On the Privacy Risks of Algorithmic Fairness
This highlights a critical trade-off for practitioners in fair machine learning, showing that fairness measures can inadvertently harm privacy for the very groups they aim to protect.
The paper investigates how enforcing algorithmic fairness, such as equalized odds, increases privacy risks, specifically membership inference attacks, on unprivileged subgroups, with the effect worsening as training data bias increases.

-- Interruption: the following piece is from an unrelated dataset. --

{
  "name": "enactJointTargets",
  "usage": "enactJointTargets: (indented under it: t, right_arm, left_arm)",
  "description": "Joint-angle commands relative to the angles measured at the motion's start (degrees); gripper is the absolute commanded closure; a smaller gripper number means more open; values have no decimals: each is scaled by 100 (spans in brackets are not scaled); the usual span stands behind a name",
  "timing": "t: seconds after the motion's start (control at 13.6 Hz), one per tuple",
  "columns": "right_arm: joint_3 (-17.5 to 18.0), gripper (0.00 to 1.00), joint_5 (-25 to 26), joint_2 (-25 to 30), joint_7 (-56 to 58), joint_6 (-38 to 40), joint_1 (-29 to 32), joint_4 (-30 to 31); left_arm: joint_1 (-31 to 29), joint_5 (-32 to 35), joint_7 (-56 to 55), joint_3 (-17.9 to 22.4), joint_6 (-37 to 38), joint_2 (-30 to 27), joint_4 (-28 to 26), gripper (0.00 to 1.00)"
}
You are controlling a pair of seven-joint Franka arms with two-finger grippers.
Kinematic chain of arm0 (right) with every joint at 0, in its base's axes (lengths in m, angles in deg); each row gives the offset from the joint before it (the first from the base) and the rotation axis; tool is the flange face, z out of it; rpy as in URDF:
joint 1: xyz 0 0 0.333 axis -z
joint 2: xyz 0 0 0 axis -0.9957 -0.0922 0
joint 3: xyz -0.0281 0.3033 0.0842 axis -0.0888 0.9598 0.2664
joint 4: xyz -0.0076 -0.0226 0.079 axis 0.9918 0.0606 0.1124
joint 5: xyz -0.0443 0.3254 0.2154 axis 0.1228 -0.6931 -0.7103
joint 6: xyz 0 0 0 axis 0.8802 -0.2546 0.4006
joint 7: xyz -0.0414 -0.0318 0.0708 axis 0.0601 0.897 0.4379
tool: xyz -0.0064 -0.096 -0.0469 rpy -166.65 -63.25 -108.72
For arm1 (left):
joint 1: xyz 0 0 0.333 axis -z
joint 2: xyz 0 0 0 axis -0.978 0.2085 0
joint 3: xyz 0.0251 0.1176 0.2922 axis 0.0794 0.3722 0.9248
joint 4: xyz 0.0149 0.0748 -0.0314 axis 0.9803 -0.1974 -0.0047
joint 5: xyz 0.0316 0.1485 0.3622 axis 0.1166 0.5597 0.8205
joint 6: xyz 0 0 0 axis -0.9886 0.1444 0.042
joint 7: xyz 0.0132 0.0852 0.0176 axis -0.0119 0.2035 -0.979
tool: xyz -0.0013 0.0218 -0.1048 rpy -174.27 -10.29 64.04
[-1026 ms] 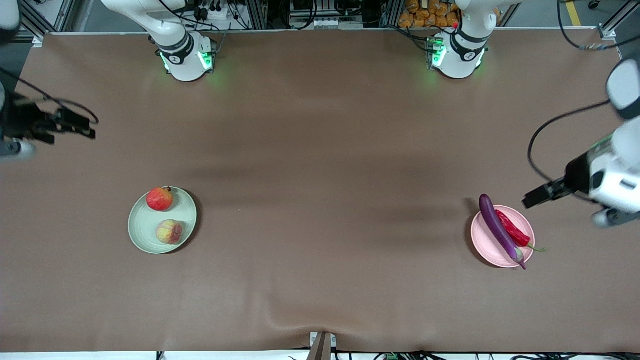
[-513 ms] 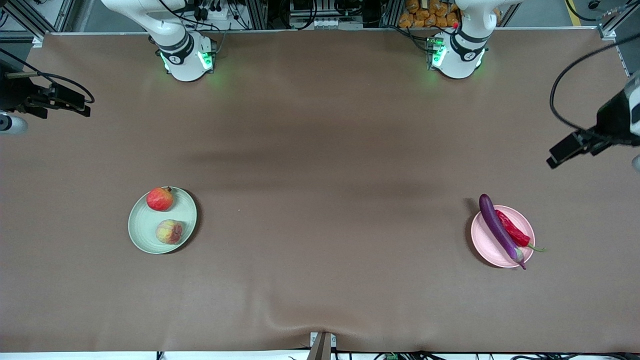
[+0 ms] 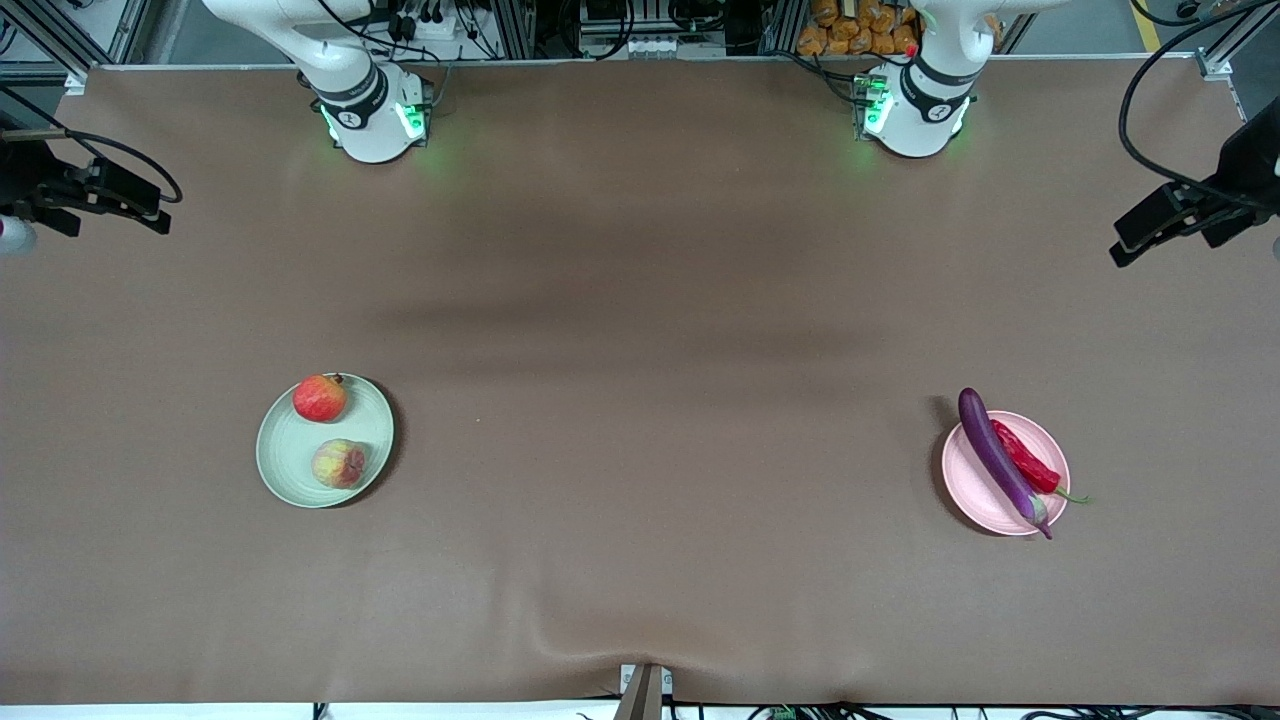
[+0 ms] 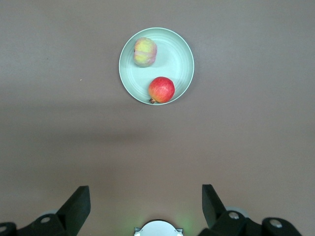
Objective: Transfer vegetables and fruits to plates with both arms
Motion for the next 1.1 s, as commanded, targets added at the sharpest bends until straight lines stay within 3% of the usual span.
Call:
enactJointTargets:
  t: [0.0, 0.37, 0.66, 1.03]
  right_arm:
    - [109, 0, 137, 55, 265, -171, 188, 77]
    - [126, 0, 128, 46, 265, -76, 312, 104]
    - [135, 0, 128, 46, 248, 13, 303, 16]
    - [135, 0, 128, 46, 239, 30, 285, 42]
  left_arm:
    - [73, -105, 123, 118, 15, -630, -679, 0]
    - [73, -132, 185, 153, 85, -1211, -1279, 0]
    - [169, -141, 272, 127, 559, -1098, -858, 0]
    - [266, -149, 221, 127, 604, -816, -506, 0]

Algorithmic fairness and privacy are essential pillars of trustworthy machine learning. Fair machine learning aims at minimizing discrimination against protected groups by, for example, imposing a constraint on models to equalize their behavior across different groups. This can subsequently change the influence of training data points on the fair model, in a disproportionate way. We study how this can change the information leakage of the model about its training data. We analyze the privacy risks of group fairness (e.g., equalized odds) through the lens of membership inference attacks: inferring whether a data point is used for training a model. We show that fairness comes at the cost of privacy, and this cost is not distributed equally: the information leakage of fair models increases significantly on the unprivileged subgroups, which are the ones for whom we need fair learning. We show that the more biased the training data is, the higher the privacy cost of achieving fairness for the unprivileged subgroups will be. We provide comprehensive empirical analysis for general machine learning algorithms.